Restate the entries below exactly. Images are not part of the copy.
[Records to use — start]
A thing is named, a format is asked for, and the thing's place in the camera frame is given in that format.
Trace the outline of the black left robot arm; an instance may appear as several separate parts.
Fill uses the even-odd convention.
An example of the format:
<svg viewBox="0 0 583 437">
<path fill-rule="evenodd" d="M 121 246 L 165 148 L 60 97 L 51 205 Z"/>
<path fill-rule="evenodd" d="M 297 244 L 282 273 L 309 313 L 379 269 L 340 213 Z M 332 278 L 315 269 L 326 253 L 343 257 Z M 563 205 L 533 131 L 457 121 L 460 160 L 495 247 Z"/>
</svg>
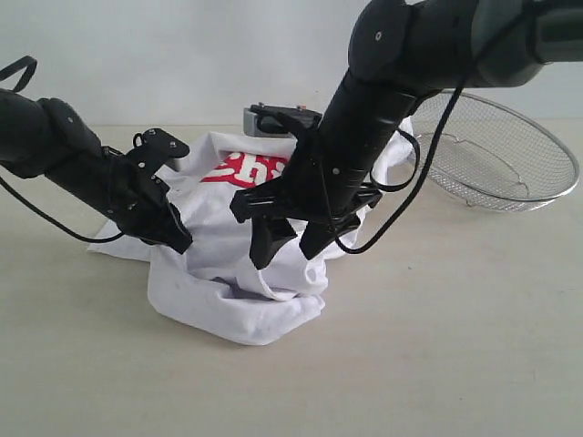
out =
<svg viewBox="0 0 583 437">
<path fill-rule="evenodd" d="M 137 133 L 134 147 L 122 153 L 103 145 L 68 103 L 1 92 L 3 168 L 19 178 L 44 176 L 125 235 L 178 253 L 192 236 L 157 172 L 188 153 L 184 142 L 159 127 Z"/>
</svg>

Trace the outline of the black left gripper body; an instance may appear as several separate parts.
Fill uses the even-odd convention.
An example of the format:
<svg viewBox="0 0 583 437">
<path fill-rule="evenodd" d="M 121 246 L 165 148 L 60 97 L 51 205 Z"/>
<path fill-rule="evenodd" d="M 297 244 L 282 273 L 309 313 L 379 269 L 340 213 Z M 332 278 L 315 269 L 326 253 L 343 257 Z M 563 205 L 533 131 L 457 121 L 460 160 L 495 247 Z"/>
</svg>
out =
<svg viewBox="0 0 583 437">
<path fill-rule="evenodd" d="M 171 222 L 168 187 L 128 157 L 102 157 L 93 163 L 93 209 L 120 231 L 144 241 L 164 241 Z"/>
</svg>

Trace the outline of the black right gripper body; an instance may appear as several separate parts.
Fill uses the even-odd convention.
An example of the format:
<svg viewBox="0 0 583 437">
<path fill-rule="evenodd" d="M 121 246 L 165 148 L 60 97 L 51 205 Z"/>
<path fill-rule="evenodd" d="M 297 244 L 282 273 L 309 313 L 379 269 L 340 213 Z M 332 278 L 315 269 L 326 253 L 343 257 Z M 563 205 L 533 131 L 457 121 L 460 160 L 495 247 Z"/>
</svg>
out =
<svg viewBox="0 0 583 437">
<path fill-rule="evenodd" d="M 298 219 L 341 229 L 381 191 L 365 180 L 383 152 L 383 138 L 351 131 L 309 131 L 298 139 L 281 175 L 235 193 L 230 209 L 248 219 Z"/>
</svg>

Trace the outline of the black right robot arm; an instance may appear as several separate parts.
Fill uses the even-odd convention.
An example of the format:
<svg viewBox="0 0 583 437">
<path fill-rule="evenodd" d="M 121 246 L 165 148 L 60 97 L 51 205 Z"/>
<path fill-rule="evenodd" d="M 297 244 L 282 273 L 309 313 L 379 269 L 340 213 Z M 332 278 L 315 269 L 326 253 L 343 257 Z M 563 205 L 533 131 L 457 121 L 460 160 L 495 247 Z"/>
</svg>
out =
<svg viewBox="0 0 583 437">
<path fill-rule="evenodd" d="M 348 67 L 323 113 L 256 104 L 255 123 L 295 138 L 282 173 L 238 191 L 231 211 L 251 224 L 250 259 L 266 268 L 289 241 L 313 259 L 360 226 L 386 186 L 375 161 L 401 123 L 448 89 L 510 88 L 544 65 L 582 58 L 579 1 L 372 1 L 348 45 Z"/>
</svg>

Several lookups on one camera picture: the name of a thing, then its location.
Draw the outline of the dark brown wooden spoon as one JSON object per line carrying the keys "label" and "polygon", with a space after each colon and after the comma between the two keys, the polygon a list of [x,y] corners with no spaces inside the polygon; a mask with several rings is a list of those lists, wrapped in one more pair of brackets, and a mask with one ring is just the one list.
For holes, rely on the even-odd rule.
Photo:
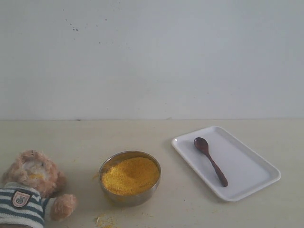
[Records to use — finish]
Result for this exercise:
A thing is named, a format is asked for, and the thing's place in the camera frame is given in that format.
Trace the outline of the black left robot arm; an instance may appear as several separate parts.
Fill uses the even-odd convention.
An example of the format:
<svg viewBox="0 0 583 437">
<path fill-rule="evenodd" d="M 121 246 L 165 148 L 60 97 L 51 205 Z"/>
<path fill-rule="evenodd" d="M 297 244 L 282 273 L 309 313 L 379 269 L 340 213 Z M 332 278 L 315 269 L 326 253 L 343 257 Z M 563 205 L 533 131 L 457 121 L 460 160 L 495 247 Z"/>
</svg>
out =
<svg viewBox="0 0 583 437">
<path fill-rule="evenodd" d="M 137 133 L 134 147 L 122 153 L 103 145 L 68 103 L 1 92 L 3 168 L 19 178 L 44 176 L 125 235 L 178 253 L 192 236 L 157 172 L 188 153 L 184 142 L 159 127 Z"/>
</svg>

Trace the outline of the black left gripper body; an instance may appear as several separate parts.
Fill uses the even-odd convention.
An example of the format:
<svg viewBox="0 0 583 437">
<path fill-rule="evenodd" d="M 121 246 L 165 148 L 60 97 L 51 205 Z"/>
<path fill-rule="evenodd" d="M 297 244 L 282 273 L 309 313 L 379 269 L 340 213 Z M 332 278 L 315 269 L 326 253 L 343 257 Z M 563 205 L 533 131 L 457 121 L 460 160 L 495 247 Z"/>
</svg>
out =
<svg viewBox="0 0 583 437">
<path fill-rule="evenodd" d="M 171 222 L 168 187 L 128 157 L 102 157 L 93 163 L 93 209 L 120 231 L 144 241 L 164 241 Z"/>
</svg>

Trace the outline of the black right gripper body; an instance may appear as several separate parts.
Fill uses the even-odd convention.
An example of the format:
<svg viewBox="0 0 583 437">
<path fill-rule="evenodd" d="M 121 246 L 165 148 L 60 97 L 51 205 Z"/>
<path fill-rule="evenodd" d="M 297 244 L 282 273 L 309 313 L 379 269 L 340 213 Z M 332 278 L 315 269 L 326 253 L 343 257 Z M 563 205 L 533 131 L 457 121 L 460 160 L 495 247 Z"/>
</svg>
out =
<svg viewBox="0 0 583 437">
<path fill-rule="evenodd" d="M 298 219 L 341 229 L 381 191 L 365 180 L 383 152 L 383 138 L 351 131 L 309 131 L 298 139 L 281 175 L 235 193 L 230 209 L 248 219 Z"/>
</svg>

Trace the outline of the black right robot arm; an instance may appear as several separate parts.
Fill uses the even-odd convention.
An example of the format:
<svg viewBox="0 0 583 437">
<path fill-rule="evenodd" d="M 121 246 L 165 148 L 60 97 L 51 205 Z"/>
<path fill-rule="evenodd" d="M 297 244 L 282 273 L 309 313 L 379 269 L 340 213 Z M 332 278 L 315 269 L 326 253 L 343 257 Z M 563 205 L 533 131 L 457 121 L 460 160 L 495 247 Z"/>
</svg>
out =
<svg viewBox="0 0 583 437">
<path fill-rule="evenodd" d="M 348 67 L 323 113 L 256 104 L 255 123 L 295 138 L 282 173 L 238 191 L 231 211 L 251 224 L 250 259 L 266 268 L 289 241 L 313 259 L 360 226 L 386 186 L 375 161 L 401 123 L 448 89 L 510 88 L 544 65 L 582 58 L 579 1 L 372 1 L 348 45 Z"/>
</svg>

Several lookups on one camera picture: the name of a thing, then its location.
Draw the outline of the dark brown wooden spoon as one JSON object per line carrying the keys "label" and "polygon", with a space after each colon and after the comma between the two keys, the polygon a list of [x,y] corners with no spaces inside the polygon; a mask with several rings is a list of those lists, wrapped in one more pair of brackets, and a mask with one ring is just the one list.
For holes, rely on the even-odd rule.
Photo:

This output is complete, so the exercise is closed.